I need to create a module to allow for entering one or more quality attributes of delivered products. This is for packaged software and so I need to be able to configure this module to work for a variety of customers. Here are the general requirements:
Samples of a delivered product are taken to be analyzed for various qualities. Sample evaluations are generally more than one value and are generally numerical (count of some defect, percentage of sample weight that exhibits some attribute, etc.). Although on occasion alpha values would be handy, but usually these can be converted to some numerical representation of the value. For example, overall color (light, medium, dark can be 1, 2, 3).
The quality attributes that are tracked will be different for the type of item received. Also, as mentioned above, this is packaged software. I have to handle this in both a licensed product situation in which the database is a single customer and in a SaaS solution (with less than 100 customers in the same database).
This is a classic Entity Attribute Value pair scenario. I know that Tom despises that pattern. I do as well. I believe the following accurately summarizes his recommendation for this:
1. first and foremost, design the tables exactly as needed. For example, if I need a quality attribute called moisture_pct then that is what I should call the column.
2. if not choosing the first recommendation then have a wide table of generic columns, with correctly defined data types, such as quality_num1 NUMBER, quality_num2 NUMBER, quality_char1 VARCHAR2(200), etc.
Is this still the recommended guidance or have newer patterns emerged or new database features available that I should consider using?
Best is subjective.
So instead of asking "which is best", ask "what are the trade-offs for each solution?"
Here's my take on the trade-offs for these, plus some other options:
1. A specific column for every attribute.Upsides: Defining the correct data types and constraints gives great quality data.
You can see all the attributes by querying the data dictionary, this makes the schema easy to understand.
If you need reports aggregating values (e.g. what's the average moisture_pct?) this is easy to do with SQL.
Downsides: you may get requests for new columns faster than your development team can add them. If values come from automated imports, new values could appear on-the-fly, leading to lost data. This is likely to cause customer dissatisfaction; worst case they move to a different product.
Can lead to a large number of nullable columns that are only relevant to a few customers. With many customers that each want a few unique attributes, you can hit the 1,000 column limit for a table in Oracle Database.
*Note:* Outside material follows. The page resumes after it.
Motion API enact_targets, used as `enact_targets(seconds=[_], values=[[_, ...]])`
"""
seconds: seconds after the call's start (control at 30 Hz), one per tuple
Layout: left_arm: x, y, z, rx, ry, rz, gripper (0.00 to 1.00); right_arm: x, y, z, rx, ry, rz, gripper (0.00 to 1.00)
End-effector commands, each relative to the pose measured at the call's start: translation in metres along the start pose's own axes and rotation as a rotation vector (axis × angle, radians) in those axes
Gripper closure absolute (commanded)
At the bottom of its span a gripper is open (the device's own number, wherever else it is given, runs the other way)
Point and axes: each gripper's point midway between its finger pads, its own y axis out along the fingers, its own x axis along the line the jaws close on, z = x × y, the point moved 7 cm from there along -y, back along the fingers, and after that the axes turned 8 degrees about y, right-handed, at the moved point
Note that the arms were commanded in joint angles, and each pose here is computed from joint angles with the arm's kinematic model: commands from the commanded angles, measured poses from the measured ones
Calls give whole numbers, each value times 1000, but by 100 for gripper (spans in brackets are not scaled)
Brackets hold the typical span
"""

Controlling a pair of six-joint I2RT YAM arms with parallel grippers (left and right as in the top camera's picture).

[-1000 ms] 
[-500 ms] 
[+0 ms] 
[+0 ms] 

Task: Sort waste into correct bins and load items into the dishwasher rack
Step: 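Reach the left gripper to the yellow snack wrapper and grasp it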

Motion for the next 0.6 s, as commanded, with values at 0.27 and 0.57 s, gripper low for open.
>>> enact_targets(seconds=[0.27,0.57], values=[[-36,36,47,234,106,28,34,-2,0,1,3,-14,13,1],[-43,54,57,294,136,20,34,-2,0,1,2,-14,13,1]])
2. Use generic "data type-specific" columns (number_1, number_2, date_1, date_2, etc.)Upsides: You can support a large number of custom attributes with little or no development.
Downsides: Some customers may quickly hit the limit for the number of attributes for a specific data type. Leading to more development effort.
It's hard to impossible to understand the schema just by querying the data dictionary. You need a table mapping attribute names to columns.
The meaning of a value in "NUMBER_1" changes depending on the customer. This makes debugging significantly harder.
3. "Full" EAVUpsides: You can support an unlimited number of custom attributes with little or no development.
Downsides: The queries to reconstruct a row are complex.
It's tough to implement constraints, data quality is likely to be poor.
Analytic queries may be practically impossible to write and run very slowly (with limited tuning options).
Easily abused to support other aspects of the application
4. "Partial" EAVHave a CUSTOM_ATTRIBUTES table:
create table custom_attributes (
product_id integer,
attribute_name varchar2(100),
attribute_value varchar2(100)
);
Optionally you could make custom_date_attributes, custom_number_attributes, etc.
Upsides: You can support an unlimited number of custom attributes with little or no development.
You can use FKs to ensure the attributes only apply to the correct product/sample.
Custom attributes are limited to the product domain, limiting the chance this will be repurposed for other features (unlike full EAV).
Downsides: The queries to reconstruct a row are complex.
Reporting queries are hard to write and tune
5. Store optional attributes as JSONUpsides: You can support an unlimited number of custom attributes with little or no development.
JSON is a popular protocol with lots of support from tools.
Downsides: You can store new attributes that the application is unaware of, meaning you can't manage these in the application.
What's stored in each document can change row-to-row, making it hard to understand the schema. The JSON Data Guide can help with this and the previous issue by exposing the attributes as virtual columns
Can be abused to store "anything" in the database.
You could make similar arguments for XML instead of JSON.
I'm sure there are more things you could list in the pros and cons for each option. The point is you make this list, then assess which option has the most upside for the least downside for you. For example, most of the downsides for the "full relational" tables relate to speed of delivery. If new attributes pop up daily, this is a problem. But if something new comes along only once a year, this is practically a non-issue.